Subject: Re: Merriam-Webster's Collegiate Encyclopedia
From: Erik Naggum <erik@naggum.net>
Date: Thu, 01 Nov 2001 16:19:44 GMT
Newsgroups: comp.lang.lisp
Message-ID: <3213620381193104@naggum.net>

* Erik Naggum
| You know, I see no principal difference between what the GNU GPL is
| trying to enforce and what the entertainment industry and Microsoft are
| trying to enforce.  

* Ed L Cashin <ecashin@terry.uga.edu>
| That's easy to see by asking what would happen if each side was
| carried to its logical conclusion, so that *all* software was released
| with either Microsoft-type licenses or with GNU GPL licenses.

  The same kind of argument is used when some people kill people in the
  name of some religion, and some other people kill people in the name of
  some other religion.  They both kill people.  Some think that is bad
  completely regardless of whatever mumbo-jumbo they sputter in order to
  defend killing people.

| >   It is legally uncertain whether you can require people to give you
| >   their work for free.
| 
| If a programmer X works his ass off on a project and then thinks to
| himself, "I worked my ass off on that.  I want to make my work
| available for everyone to see so that poor people and college students
| can learn from it and use it."  (Sneer if you must, but there are
| people without money trying to learn programming.)

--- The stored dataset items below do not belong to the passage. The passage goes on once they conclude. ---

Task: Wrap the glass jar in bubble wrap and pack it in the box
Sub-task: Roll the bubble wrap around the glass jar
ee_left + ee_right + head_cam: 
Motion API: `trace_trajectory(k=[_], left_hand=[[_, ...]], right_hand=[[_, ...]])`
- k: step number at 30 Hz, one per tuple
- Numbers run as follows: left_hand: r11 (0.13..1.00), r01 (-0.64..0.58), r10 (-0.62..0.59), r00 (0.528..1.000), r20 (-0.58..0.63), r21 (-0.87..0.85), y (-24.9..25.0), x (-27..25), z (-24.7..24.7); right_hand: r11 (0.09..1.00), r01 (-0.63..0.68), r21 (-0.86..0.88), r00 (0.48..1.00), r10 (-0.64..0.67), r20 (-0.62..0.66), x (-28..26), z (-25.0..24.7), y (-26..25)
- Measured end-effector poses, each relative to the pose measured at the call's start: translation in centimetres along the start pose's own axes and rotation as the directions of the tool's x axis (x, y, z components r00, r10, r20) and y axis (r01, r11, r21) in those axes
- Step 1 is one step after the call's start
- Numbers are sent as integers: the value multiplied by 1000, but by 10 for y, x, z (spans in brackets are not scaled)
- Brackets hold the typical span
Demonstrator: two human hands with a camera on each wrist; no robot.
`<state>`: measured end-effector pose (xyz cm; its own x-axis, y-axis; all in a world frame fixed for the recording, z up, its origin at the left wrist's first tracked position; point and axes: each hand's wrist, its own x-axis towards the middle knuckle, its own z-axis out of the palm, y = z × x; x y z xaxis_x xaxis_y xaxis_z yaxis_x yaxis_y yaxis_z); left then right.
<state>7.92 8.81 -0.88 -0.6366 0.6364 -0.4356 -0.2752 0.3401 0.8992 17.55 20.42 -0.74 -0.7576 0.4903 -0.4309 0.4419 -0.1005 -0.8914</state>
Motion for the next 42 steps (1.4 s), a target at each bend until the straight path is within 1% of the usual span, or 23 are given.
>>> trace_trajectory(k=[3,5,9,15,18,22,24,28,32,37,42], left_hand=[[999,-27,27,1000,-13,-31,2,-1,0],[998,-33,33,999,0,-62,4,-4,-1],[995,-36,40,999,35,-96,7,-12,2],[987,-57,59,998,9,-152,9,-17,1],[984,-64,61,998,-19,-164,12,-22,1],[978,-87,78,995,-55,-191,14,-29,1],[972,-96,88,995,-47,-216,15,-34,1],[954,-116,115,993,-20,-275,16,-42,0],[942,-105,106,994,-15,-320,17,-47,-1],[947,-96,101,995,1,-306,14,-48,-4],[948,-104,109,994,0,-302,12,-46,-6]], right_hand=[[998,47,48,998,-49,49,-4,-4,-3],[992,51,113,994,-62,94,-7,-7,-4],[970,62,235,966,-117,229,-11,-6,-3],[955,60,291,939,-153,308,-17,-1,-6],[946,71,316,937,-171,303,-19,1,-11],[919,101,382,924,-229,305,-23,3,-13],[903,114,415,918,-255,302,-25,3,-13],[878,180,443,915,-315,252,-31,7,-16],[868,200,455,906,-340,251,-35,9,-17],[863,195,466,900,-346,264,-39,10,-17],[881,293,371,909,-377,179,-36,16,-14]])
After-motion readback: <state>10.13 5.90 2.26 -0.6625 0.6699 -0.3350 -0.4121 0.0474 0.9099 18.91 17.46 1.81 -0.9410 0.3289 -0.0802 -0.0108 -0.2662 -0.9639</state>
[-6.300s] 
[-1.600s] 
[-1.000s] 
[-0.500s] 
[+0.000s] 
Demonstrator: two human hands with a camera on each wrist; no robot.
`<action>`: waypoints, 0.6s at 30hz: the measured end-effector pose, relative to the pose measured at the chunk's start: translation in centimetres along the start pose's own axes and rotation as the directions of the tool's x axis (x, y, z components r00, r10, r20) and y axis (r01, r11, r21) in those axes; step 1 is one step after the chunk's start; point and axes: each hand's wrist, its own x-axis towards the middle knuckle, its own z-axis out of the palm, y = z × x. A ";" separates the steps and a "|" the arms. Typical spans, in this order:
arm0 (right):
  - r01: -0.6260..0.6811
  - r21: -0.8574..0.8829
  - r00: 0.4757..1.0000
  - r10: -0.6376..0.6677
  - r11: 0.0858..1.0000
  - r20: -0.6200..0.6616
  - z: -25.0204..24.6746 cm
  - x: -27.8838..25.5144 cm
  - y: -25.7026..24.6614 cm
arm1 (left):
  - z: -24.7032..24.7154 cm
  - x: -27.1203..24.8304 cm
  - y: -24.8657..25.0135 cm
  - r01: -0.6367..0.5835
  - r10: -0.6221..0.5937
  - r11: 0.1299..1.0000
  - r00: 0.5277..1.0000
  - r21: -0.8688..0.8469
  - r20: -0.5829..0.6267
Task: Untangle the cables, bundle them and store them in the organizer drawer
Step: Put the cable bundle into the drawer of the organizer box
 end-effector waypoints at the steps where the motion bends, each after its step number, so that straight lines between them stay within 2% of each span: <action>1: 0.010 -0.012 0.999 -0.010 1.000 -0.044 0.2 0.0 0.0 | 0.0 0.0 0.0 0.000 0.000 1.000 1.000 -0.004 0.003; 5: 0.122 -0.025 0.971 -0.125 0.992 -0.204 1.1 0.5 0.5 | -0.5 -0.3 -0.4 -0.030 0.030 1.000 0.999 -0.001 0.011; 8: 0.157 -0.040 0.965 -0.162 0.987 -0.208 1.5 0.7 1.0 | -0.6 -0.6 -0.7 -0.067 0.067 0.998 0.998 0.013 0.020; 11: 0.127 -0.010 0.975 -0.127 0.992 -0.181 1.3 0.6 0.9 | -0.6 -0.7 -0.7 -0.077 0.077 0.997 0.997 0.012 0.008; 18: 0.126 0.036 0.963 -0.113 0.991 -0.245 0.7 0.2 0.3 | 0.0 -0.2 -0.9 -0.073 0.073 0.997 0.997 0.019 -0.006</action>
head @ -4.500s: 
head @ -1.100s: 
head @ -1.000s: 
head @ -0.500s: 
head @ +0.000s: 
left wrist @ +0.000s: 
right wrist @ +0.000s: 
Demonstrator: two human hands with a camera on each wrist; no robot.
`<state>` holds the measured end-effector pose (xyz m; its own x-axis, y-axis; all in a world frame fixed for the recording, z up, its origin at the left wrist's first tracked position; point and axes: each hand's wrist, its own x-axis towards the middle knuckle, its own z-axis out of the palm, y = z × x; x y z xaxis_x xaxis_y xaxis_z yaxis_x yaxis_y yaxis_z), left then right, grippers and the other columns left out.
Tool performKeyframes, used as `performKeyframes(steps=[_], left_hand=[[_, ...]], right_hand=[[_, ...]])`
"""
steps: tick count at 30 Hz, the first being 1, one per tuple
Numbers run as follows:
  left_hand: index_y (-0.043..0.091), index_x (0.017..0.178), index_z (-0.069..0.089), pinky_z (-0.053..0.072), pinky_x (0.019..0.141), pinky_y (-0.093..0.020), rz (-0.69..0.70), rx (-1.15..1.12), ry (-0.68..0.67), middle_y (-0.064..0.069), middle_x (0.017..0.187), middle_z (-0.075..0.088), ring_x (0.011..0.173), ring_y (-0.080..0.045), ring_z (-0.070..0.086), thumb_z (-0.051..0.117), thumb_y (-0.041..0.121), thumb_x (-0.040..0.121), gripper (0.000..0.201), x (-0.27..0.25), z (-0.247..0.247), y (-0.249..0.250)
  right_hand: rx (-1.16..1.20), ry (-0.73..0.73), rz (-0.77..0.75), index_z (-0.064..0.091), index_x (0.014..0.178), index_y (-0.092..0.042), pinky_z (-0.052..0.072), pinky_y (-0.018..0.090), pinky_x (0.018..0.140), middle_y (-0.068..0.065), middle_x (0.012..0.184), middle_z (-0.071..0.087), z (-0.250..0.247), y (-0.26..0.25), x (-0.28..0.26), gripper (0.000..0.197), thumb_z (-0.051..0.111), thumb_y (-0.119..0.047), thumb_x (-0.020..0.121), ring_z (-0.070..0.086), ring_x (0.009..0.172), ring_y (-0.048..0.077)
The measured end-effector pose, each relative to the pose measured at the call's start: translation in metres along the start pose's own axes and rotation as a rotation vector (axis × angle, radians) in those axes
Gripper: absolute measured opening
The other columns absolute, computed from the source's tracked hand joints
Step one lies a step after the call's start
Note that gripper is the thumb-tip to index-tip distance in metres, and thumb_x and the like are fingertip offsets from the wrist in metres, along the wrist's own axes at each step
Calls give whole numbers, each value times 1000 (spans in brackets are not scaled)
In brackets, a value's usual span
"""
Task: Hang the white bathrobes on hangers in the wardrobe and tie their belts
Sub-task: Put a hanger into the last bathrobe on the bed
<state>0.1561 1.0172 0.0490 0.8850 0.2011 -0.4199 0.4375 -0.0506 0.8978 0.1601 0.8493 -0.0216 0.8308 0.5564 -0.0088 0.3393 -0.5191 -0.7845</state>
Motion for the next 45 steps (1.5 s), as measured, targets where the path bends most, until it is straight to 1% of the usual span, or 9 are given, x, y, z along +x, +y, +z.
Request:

  I am not sure how this relates to my objection.  The original author has
  obviously decided to do whatever he did of his own will and desire, but
  the question is: Does he have the legal right to require that those who
  want to use his work be required to give away _their_ work for free?

| Some people would never want to look at the source code.  They *want* to
| be locked into the role of passive consumer.

  Yes, and with good reason.  They know that they are not competent to
  accept a modified version of the software they want to use from anyone
  but a vendor they trust (or could sue (possibly collectively) if things
  failed).  Trust really is a big issue in our industry, since there are so
  few objective measure of quality and so many vendors who explicitly avoid
  accepting responsibility for their products.

  To make one thing very clear: I am strongly in favor of having access to
  the source code of certain products.  I think it should be a requirement
  of vendors of compilers and operating systems to make them available, but
  _not_ just to any random comer and _not_ for free.  Considering the sheer
  number of incompetent programmers out there who would do serious harm to
  themselves and others if they had access to the source code and modified
  it badly, and who blame their tools and just about anybody but themselves
  for the negative consequences of their incompetence.  I also believe in
  distributed development and all that, but I do not trust people to write
  good code unless they are under guidance from more experienced designers
  and programmers.  It is fairly obvious that people are willing to write
  code and give it away, but it is getting increasingly obvious that all
  the boring work of meticulous quality control and good documentation is
  much less rewarding.  It is for that reason that I want a responsible
  vendor to be able to take the source code and do all the boring work in
  exchange for real money and the same guarantees that they will not only
  recover their costs but be sufficiently profitable to attact investors
  and be able to invest in other endeavors.  I think the Open Source and
  so-called Free Software movement is a financial failure because it does
  not allow, or actively discourages, "release quality products" that could
  help them get rich by selling products to those "passive consumers".

  Incidentally, it is sometimes _great_ to be a passive consumer.  Having
  things just _work_ is sometimes a serious relief from all the stuff that
  _almost_ works.

///
-- 
  Norway is now run by a priest from the fundamentalist Christian People's
  Party, the fifth largest party representing one eighth of the electorate.
-- 
  Carrying a Swiss Army pocket knife in Oslo, Norway, is a criminal offense.